Mas é possível escalonar as visitas para diminuir o risco de contágio? A infectologista afirma que se todos fizessem o PCR, teste que indica a contaminação pelo novo coronavírus, e depois de fazer isso se mantivessem em isolamento social até o dia do Natal, talvez. “Mas o quanto isso é factível é difícil de dizer”, afirma. “Eu teria muita preocupação.”

Neste mês, ela gravou um vídeo para suas redes sociais em que faz um apelo para que as pessoas evitem as festas, mesmo as de família. Raquel se emocionou na gravação e sua voz se embarga ao fazer o pedido. “Acompanhei a internação da filha de um amigo durante 14 dias...E já são dez meses vivendo isso...é muito desgastante”, desabafa.

Francisca sabe bem disso e se nesta quarta-feira (24) apenas uma das filhas estará com ela e o marido, não será sem dor.

Segundo Fernanda, a morte da atriz Nicete Bruno, na semana passada, que contraiu o vírus de uma pessoa próxima, mexeu com sua mãe. “Isso abalou muito minha mãe. Ela já estava meio assim, depois que viu a morte da Nicete ficou ainda mais. Aí que eles resolveram que seria melhor ficar cada um em sua casa”, diz.

“É tudo muito perigoso. Não dá para receber todo mundo. Mas paciência. Natal teremos muitos para comemorar”, afirma a matriarca. “Minha preocupação, além dessa doença, é que ninguém fique chateado.”

Fernanda diz que os irmãos não gostaram da decisão. Francisca diz que o ciúmes grassou entre eles. Eduardo garante que para ele, ok. Mas e Amanda?

“Entendeu bem. Ela é um amor. Disse que entendia”, afirma a mãe.

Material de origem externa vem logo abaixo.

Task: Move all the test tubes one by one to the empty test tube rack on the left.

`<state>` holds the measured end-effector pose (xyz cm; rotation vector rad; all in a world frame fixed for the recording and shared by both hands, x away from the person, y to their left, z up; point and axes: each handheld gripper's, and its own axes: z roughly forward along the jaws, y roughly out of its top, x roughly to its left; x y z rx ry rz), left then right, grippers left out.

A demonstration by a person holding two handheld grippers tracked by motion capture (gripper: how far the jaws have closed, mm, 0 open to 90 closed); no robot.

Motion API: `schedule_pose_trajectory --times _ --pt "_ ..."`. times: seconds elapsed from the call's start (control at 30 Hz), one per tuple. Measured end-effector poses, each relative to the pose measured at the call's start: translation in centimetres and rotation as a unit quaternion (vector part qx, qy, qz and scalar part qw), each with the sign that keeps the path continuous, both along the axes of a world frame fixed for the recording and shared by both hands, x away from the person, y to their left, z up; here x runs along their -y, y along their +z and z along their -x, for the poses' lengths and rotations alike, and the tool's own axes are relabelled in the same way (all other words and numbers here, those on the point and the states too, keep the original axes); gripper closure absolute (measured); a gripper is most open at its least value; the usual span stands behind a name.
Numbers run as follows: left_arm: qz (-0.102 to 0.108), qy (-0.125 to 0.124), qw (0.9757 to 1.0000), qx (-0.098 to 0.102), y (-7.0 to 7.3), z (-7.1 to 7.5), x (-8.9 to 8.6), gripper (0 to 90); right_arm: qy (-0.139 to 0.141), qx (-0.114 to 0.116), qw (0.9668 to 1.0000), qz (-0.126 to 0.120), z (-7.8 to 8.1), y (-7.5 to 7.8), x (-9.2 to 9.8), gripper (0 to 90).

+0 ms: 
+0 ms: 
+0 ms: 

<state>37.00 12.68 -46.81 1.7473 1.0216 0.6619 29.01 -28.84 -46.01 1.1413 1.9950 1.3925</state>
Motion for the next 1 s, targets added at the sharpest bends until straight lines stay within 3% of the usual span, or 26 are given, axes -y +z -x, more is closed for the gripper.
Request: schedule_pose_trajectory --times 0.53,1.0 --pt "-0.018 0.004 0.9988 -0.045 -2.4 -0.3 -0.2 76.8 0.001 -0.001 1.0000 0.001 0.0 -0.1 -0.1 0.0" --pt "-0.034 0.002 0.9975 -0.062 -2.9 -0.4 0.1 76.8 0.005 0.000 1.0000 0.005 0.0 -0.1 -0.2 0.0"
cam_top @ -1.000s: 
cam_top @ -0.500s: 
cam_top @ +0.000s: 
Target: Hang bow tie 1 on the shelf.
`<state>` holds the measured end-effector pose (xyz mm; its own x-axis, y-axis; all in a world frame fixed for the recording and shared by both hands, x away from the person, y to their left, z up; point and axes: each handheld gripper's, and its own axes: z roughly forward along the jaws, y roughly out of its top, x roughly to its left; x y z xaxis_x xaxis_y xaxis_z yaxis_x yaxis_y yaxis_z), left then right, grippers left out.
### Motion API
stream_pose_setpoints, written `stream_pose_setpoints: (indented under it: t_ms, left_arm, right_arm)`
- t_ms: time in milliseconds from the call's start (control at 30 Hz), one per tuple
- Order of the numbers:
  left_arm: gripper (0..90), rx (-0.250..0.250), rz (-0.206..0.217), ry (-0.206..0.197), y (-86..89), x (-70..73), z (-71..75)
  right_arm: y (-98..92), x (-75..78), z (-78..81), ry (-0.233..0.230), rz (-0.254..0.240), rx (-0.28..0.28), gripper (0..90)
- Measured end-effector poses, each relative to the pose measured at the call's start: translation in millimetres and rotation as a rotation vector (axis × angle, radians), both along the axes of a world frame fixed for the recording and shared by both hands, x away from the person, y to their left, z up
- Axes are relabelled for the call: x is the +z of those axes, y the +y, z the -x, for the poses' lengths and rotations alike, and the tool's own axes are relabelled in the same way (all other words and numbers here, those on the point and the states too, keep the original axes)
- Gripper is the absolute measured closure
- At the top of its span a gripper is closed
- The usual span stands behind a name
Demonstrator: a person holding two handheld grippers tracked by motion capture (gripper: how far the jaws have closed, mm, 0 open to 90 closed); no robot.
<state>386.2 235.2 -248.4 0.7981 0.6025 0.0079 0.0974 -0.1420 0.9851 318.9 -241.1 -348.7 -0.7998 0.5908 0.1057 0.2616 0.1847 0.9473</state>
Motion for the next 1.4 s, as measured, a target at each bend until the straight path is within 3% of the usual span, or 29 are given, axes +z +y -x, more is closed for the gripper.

Já a irmã não tem lá toda essa certeza. “Ela é muito colada com minha mãe, liga pra ela todo dia, é até chata de tanto que liga”, diz Fernanda, como quem não quer nada – menos ainda colocar lenha na fogueira. ”Mas pode colocar aí que eu falei isso. Ela não se conformou, não. Mas o problema maior acho que é meu irmão que antes não estava se cuidando.”

Seja como for e onde estiverem os irmãos nesta noite, um ponto terão em comum. O único desejo possível é que nunca mais um ano e um Natal assim se repitam nesta e em qualquer família.